- Work item: Using the records that appear below, write out exactly the lines from the one with "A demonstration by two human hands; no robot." through the one with "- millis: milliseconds", keeping both end lines.
+++ Material supplied +++
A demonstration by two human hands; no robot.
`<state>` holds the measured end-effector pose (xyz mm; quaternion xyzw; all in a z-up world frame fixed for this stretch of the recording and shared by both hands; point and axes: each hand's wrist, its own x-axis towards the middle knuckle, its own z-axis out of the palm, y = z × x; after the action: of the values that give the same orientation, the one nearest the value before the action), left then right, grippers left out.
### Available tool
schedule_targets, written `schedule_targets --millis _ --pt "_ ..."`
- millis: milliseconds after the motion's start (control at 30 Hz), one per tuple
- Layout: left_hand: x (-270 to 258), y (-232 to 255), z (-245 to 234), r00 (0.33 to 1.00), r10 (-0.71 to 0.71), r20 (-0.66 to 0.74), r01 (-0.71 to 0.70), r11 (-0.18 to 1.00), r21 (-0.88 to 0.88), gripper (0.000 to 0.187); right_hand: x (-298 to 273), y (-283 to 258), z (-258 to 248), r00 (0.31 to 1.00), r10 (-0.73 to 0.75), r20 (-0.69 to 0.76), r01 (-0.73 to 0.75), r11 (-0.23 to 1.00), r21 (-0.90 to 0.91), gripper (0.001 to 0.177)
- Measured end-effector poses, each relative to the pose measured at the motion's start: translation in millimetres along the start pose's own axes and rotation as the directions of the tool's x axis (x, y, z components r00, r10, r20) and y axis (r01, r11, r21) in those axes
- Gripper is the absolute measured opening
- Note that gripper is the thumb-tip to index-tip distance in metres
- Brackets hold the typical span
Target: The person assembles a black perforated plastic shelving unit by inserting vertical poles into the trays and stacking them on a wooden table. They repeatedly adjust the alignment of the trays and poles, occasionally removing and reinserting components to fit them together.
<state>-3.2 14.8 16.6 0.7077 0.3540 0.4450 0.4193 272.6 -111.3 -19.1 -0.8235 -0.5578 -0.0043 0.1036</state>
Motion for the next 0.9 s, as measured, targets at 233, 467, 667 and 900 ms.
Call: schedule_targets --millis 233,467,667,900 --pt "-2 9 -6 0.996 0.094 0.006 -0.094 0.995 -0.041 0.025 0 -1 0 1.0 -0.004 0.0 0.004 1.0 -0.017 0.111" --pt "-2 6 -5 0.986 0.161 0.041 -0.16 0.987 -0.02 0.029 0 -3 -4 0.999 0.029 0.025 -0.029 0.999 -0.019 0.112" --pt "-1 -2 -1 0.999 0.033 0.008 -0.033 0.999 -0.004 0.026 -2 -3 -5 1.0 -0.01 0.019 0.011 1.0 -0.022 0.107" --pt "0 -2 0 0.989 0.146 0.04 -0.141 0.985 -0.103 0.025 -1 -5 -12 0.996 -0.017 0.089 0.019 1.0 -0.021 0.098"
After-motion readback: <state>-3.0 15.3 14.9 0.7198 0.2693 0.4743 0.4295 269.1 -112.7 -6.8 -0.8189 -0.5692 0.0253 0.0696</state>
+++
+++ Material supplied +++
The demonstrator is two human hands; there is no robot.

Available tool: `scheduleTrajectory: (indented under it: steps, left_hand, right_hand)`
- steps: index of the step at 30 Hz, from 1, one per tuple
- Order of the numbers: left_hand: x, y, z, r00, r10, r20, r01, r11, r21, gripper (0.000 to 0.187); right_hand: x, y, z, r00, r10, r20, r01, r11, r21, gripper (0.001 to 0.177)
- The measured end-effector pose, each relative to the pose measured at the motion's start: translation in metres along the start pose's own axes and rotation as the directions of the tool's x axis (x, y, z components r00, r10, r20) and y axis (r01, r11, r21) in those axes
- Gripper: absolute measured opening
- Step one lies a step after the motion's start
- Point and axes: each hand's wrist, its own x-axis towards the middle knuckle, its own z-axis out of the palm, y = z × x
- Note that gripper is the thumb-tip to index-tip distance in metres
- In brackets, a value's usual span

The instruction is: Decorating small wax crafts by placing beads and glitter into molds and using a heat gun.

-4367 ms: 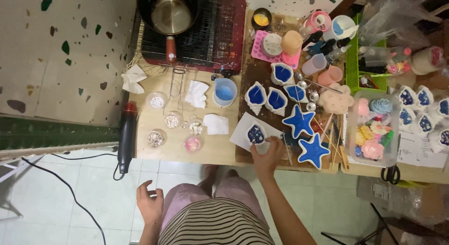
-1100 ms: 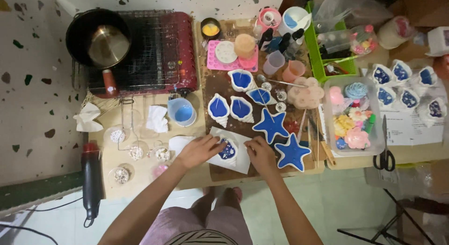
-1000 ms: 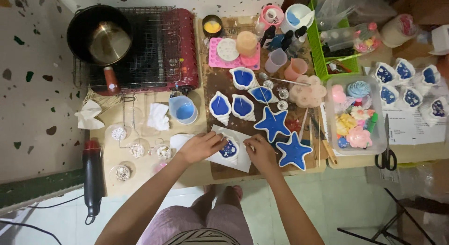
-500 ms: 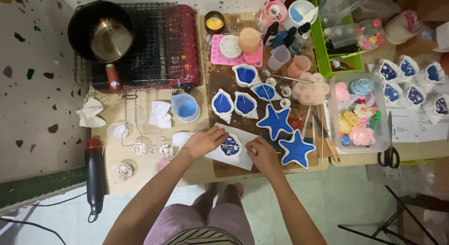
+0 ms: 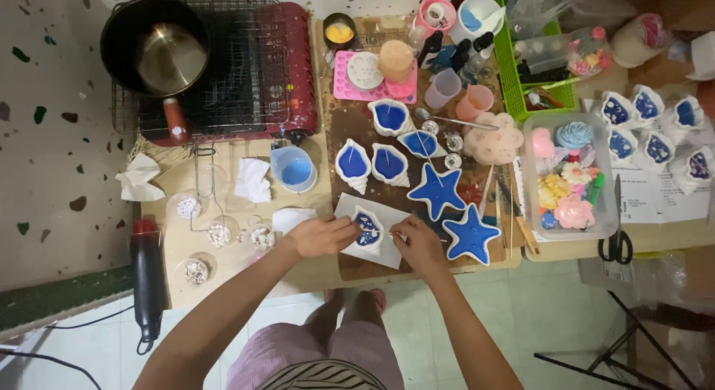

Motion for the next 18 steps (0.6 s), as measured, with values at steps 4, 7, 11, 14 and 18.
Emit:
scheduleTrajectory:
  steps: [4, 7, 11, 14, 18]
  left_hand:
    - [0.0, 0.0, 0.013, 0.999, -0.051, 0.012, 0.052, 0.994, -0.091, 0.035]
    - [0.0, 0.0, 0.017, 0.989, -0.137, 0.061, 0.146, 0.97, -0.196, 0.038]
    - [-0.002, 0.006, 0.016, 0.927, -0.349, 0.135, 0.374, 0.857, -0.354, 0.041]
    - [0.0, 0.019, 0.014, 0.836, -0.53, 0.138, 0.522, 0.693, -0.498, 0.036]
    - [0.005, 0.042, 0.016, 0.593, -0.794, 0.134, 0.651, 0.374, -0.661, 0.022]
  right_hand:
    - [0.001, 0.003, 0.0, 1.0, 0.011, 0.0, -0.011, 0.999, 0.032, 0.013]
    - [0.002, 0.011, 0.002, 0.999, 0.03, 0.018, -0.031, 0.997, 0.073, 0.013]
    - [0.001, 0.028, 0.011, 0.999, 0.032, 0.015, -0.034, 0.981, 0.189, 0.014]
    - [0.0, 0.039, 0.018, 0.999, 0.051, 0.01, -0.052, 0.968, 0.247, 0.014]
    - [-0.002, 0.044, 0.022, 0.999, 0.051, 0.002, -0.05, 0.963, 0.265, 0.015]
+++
- Exercise result:
A demonstration by two human hands; no robot.
`<state>` holds the measured end-effector pose (xyz mm; quaternion xyzw; all in a z-up world frame fixed for this stretch of the recording and shared by both hands; point and axes: each hand's wrist, its own x-axis towards the middle knuckle, its own z-axis out of the palm, y = z × x; after the action: of the values that give the same orientation, the one nearest the value before the action), left then right, grippers left out.
### Available tool
schedule_targets, written `schedule_targets --millis _ --pt "_ ..."`
- millis: milliseconds after the motion's start (control at 30 Hz), one per tuple

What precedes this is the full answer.